» **Work item**:
In the data below, which lines hold "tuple"? Copy every one.

*** Opening Data listing ***

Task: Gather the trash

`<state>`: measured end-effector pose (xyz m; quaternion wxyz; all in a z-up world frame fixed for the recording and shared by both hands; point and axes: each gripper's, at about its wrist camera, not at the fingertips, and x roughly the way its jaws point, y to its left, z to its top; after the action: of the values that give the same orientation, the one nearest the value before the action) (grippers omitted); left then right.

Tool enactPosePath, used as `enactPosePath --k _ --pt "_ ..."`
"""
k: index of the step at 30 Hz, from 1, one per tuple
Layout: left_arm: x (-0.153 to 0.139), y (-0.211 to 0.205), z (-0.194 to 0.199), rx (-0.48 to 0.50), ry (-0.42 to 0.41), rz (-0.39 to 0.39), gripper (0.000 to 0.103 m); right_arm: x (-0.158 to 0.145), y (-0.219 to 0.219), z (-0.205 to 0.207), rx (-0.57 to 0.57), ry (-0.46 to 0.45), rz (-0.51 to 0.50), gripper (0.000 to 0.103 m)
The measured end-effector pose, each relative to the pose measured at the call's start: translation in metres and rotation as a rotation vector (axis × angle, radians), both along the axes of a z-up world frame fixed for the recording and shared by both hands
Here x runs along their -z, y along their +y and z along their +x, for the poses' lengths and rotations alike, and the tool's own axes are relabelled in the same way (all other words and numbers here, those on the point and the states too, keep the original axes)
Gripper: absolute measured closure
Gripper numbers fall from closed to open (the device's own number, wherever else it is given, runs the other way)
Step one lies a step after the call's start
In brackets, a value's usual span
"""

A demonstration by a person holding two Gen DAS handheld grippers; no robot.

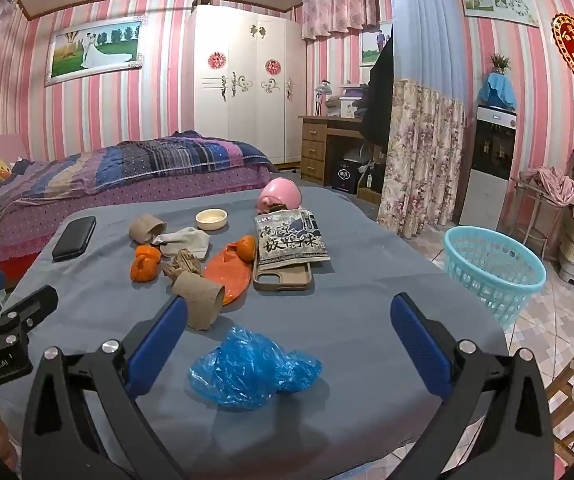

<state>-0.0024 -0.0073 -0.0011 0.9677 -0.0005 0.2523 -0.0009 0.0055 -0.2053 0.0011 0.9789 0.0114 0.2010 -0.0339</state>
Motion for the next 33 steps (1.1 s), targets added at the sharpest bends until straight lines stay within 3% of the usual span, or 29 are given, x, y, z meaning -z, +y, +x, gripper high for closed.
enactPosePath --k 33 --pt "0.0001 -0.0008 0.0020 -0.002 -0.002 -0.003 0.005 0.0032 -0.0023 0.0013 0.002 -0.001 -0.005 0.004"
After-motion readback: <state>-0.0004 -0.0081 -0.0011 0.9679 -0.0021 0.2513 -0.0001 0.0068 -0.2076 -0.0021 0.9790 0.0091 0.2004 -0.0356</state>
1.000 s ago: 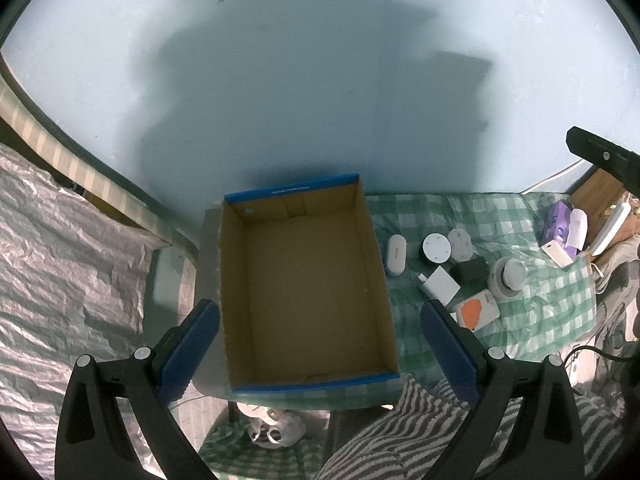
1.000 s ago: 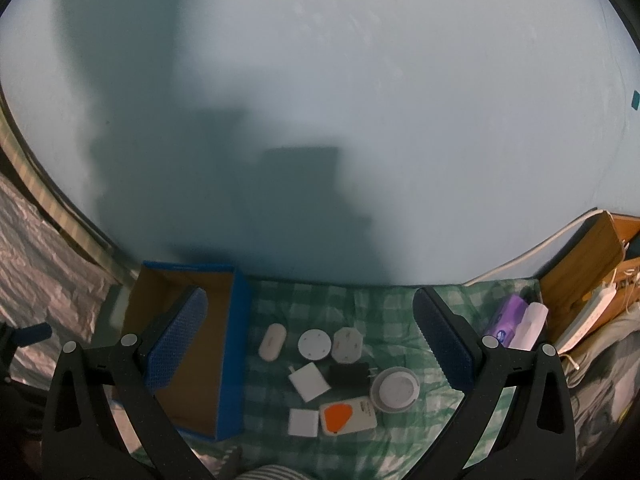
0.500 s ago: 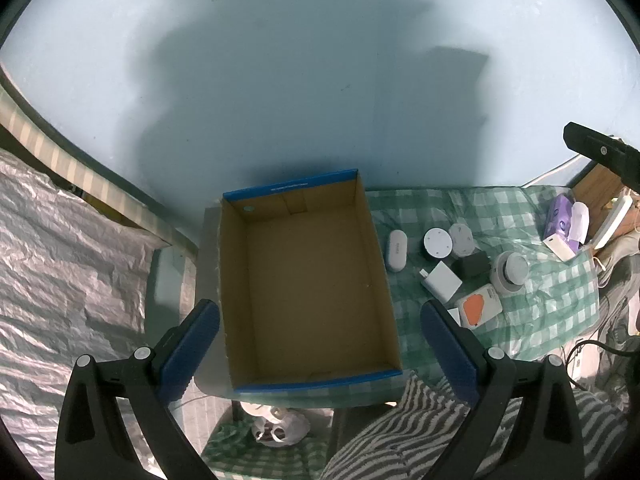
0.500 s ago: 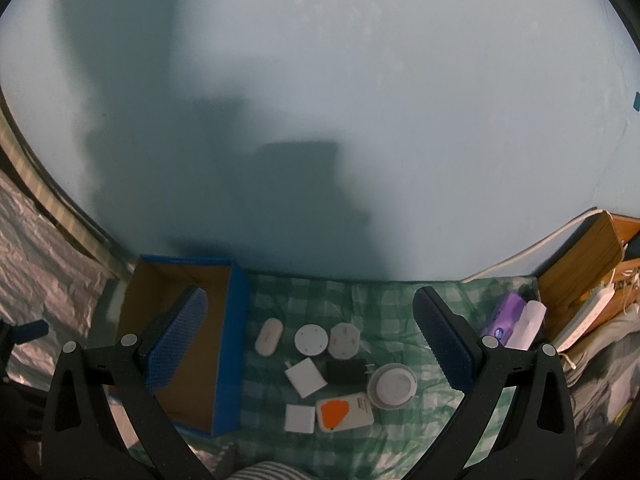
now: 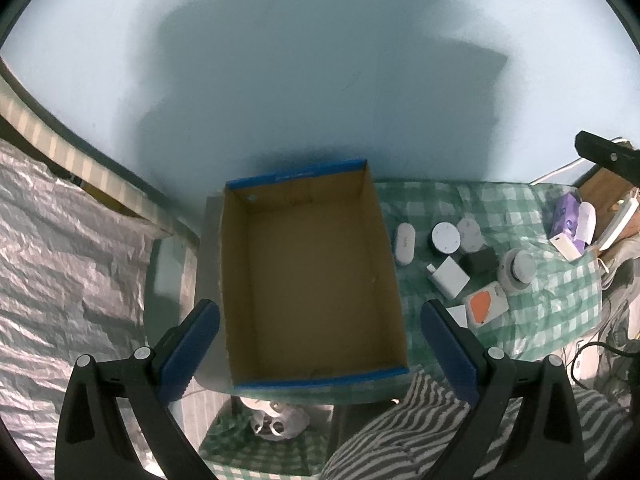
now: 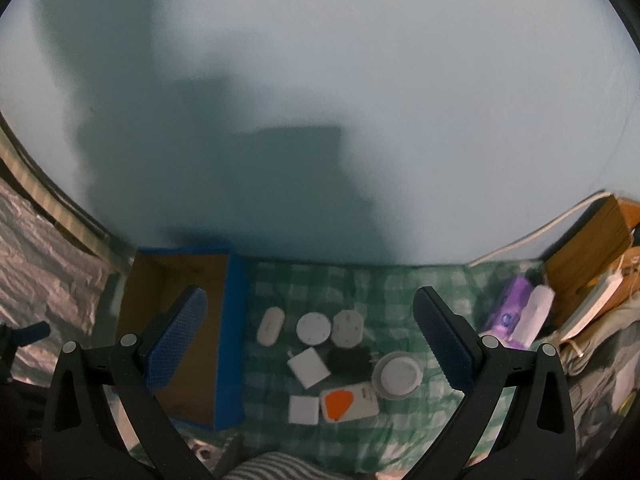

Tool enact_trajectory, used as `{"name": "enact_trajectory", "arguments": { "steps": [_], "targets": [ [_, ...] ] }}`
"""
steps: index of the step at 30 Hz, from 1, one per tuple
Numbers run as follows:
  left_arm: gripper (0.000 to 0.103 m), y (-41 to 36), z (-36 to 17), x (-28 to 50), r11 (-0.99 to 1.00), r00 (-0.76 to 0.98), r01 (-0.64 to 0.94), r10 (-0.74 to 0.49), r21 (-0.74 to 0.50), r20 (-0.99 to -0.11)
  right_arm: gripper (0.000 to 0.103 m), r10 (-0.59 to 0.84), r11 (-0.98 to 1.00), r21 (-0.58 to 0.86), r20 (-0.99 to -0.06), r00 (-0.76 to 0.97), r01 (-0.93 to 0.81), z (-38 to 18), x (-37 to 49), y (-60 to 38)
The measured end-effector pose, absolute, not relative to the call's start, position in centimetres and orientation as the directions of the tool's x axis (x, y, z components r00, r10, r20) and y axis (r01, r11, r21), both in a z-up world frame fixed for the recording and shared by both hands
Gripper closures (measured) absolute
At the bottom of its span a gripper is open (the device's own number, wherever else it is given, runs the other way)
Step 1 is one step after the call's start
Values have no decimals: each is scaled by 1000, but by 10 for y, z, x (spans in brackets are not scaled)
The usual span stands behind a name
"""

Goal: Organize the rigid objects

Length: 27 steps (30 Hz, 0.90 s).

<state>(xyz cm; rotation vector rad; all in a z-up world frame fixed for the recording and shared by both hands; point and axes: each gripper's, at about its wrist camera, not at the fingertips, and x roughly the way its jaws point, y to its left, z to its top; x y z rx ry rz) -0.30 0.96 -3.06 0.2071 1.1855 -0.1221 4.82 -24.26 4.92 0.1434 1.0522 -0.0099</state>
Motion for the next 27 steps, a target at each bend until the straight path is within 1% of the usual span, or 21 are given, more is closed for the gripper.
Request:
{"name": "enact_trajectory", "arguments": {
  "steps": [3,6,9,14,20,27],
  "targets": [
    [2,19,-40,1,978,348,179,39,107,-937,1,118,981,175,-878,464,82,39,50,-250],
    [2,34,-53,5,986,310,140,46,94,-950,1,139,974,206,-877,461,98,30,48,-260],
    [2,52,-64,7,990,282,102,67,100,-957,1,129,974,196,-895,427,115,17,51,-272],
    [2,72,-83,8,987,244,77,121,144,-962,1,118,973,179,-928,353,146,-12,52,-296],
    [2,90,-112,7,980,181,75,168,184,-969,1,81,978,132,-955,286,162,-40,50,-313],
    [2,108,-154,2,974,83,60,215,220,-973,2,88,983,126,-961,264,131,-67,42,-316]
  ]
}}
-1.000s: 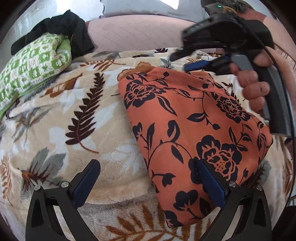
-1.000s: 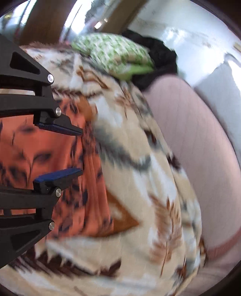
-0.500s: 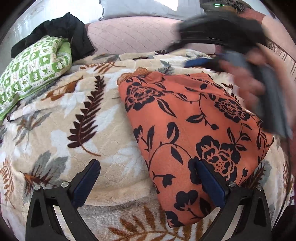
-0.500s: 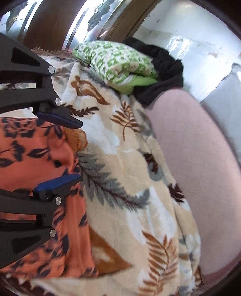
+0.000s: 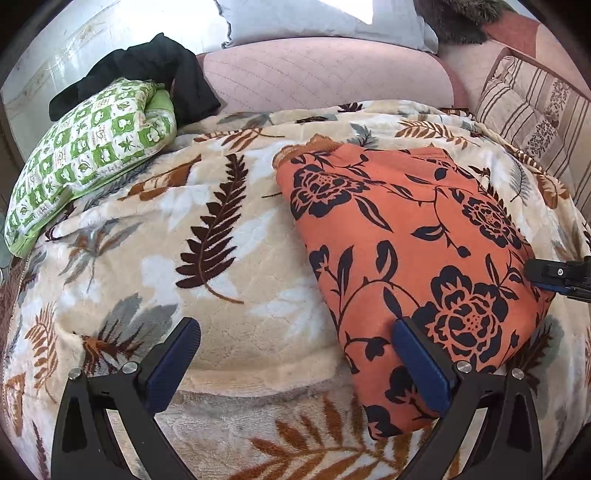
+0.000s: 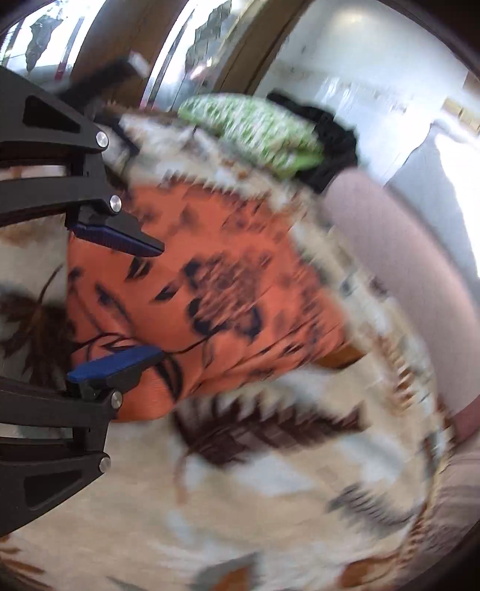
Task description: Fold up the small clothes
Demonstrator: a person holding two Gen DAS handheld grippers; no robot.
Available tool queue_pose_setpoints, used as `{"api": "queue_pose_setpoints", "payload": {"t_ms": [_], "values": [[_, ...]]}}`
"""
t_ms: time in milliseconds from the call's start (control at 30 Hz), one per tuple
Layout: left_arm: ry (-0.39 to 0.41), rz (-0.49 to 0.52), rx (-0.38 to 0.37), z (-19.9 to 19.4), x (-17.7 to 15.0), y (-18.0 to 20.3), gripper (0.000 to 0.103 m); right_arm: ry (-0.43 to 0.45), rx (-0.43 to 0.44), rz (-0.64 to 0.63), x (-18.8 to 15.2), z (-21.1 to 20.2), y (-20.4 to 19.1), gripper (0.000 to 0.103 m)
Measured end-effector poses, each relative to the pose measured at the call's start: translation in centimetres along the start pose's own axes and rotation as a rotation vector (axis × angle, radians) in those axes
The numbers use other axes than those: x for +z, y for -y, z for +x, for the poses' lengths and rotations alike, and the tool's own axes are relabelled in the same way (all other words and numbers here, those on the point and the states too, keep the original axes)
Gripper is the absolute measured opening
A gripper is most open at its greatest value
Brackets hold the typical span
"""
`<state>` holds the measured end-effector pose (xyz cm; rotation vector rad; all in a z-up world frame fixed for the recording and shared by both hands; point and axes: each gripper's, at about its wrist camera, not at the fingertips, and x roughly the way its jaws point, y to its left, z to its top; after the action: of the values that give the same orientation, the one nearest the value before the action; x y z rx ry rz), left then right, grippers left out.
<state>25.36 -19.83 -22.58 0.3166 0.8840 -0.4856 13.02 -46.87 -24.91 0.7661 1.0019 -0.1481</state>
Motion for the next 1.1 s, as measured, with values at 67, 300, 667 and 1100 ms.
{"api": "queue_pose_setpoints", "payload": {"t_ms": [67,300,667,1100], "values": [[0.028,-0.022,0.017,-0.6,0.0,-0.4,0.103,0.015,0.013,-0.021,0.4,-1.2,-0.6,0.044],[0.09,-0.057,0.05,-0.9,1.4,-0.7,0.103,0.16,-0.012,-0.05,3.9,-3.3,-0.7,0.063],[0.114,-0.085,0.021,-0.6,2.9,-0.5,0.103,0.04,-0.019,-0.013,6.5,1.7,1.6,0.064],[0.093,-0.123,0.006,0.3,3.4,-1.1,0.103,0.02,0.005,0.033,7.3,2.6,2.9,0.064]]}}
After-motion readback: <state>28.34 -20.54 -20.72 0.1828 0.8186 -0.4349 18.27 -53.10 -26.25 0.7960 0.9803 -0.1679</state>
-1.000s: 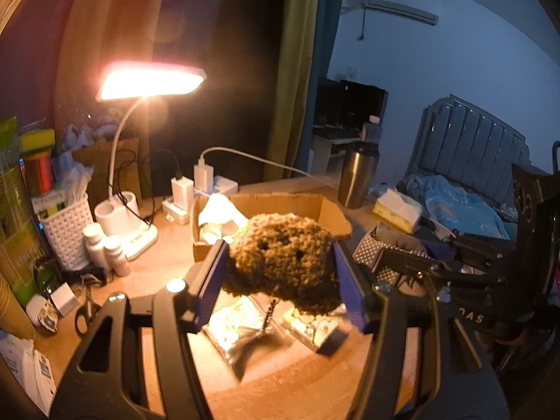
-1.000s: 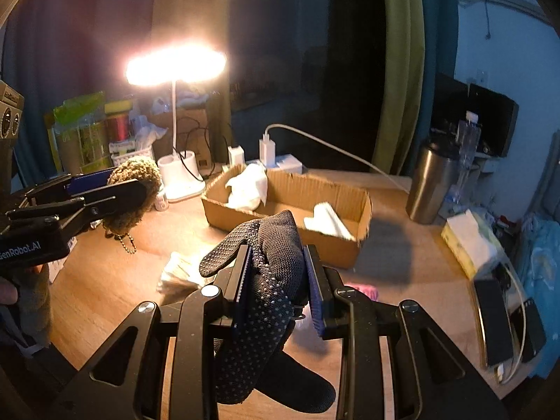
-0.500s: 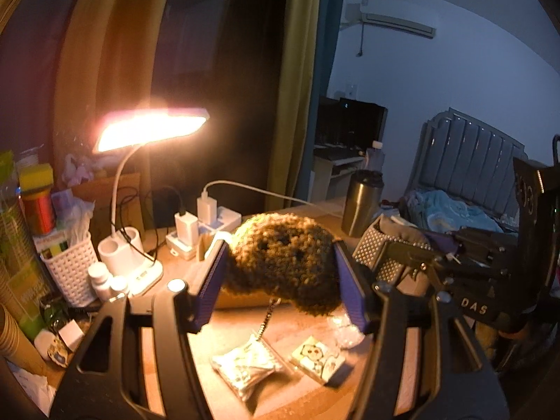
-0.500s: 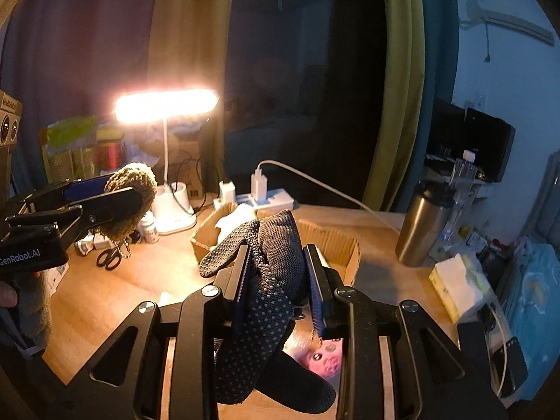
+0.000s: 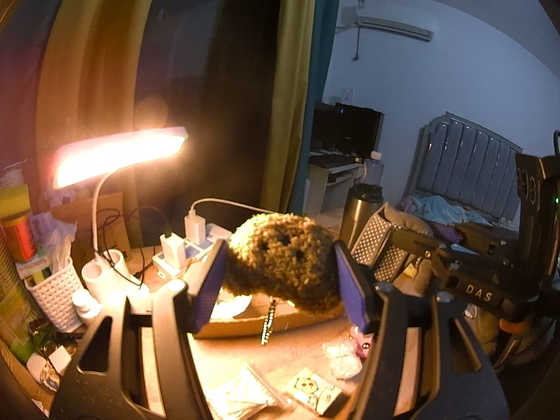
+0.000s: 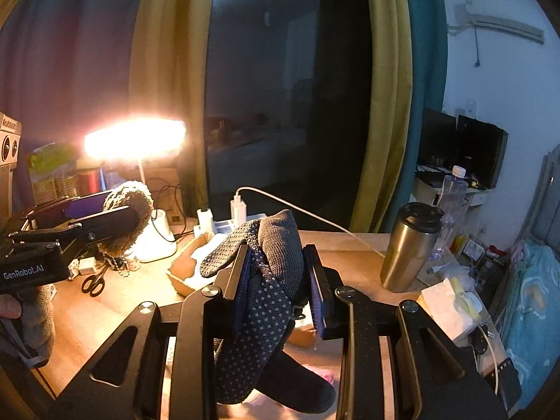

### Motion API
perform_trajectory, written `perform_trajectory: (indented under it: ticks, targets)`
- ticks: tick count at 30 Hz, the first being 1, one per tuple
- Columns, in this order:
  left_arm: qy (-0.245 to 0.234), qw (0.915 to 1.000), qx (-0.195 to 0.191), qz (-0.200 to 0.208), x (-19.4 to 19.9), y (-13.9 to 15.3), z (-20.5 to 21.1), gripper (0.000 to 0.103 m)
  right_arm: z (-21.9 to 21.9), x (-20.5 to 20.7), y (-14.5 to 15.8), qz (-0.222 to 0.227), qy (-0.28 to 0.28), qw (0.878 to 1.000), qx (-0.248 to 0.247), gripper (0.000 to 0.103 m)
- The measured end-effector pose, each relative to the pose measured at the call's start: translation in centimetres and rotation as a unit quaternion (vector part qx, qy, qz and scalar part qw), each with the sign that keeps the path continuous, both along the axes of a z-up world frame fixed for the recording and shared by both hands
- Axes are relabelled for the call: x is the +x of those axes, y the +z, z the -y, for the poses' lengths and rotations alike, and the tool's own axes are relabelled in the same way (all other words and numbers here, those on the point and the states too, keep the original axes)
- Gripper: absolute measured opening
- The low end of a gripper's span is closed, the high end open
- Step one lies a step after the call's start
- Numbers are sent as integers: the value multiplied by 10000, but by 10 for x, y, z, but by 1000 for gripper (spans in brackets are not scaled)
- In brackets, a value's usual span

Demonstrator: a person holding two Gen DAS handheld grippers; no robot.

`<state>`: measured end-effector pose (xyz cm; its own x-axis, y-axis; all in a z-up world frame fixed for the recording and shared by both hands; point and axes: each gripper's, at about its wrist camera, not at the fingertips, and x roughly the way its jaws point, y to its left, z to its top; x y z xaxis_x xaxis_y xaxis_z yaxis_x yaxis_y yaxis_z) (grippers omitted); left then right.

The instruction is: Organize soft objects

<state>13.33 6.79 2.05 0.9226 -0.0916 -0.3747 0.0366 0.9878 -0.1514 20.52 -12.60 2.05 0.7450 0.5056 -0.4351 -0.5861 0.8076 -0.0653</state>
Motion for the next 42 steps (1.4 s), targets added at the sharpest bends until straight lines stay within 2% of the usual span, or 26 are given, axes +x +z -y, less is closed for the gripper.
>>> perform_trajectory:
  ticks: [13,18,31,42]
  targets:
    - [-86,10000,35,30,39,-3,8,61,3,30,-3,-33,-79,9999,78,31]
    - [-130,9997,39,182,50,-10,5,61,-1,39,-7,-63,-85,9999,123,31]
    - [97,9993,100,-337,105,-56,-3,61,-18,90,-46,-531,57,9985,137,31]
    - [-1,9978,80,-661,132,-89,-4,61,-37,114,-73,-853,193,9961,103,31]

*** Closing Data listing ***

» **Result for this exercise**:
k: index of the step at 30 Hz, from 1, one per tuple
steps: index of the step at 30 Hz, from 1, one per tuple
t_ms: time in milliseconds from the call's start (control at 30 Hz), one per tuple
- ticks: tick count at 30 Hz, the first being 1, one per tuple

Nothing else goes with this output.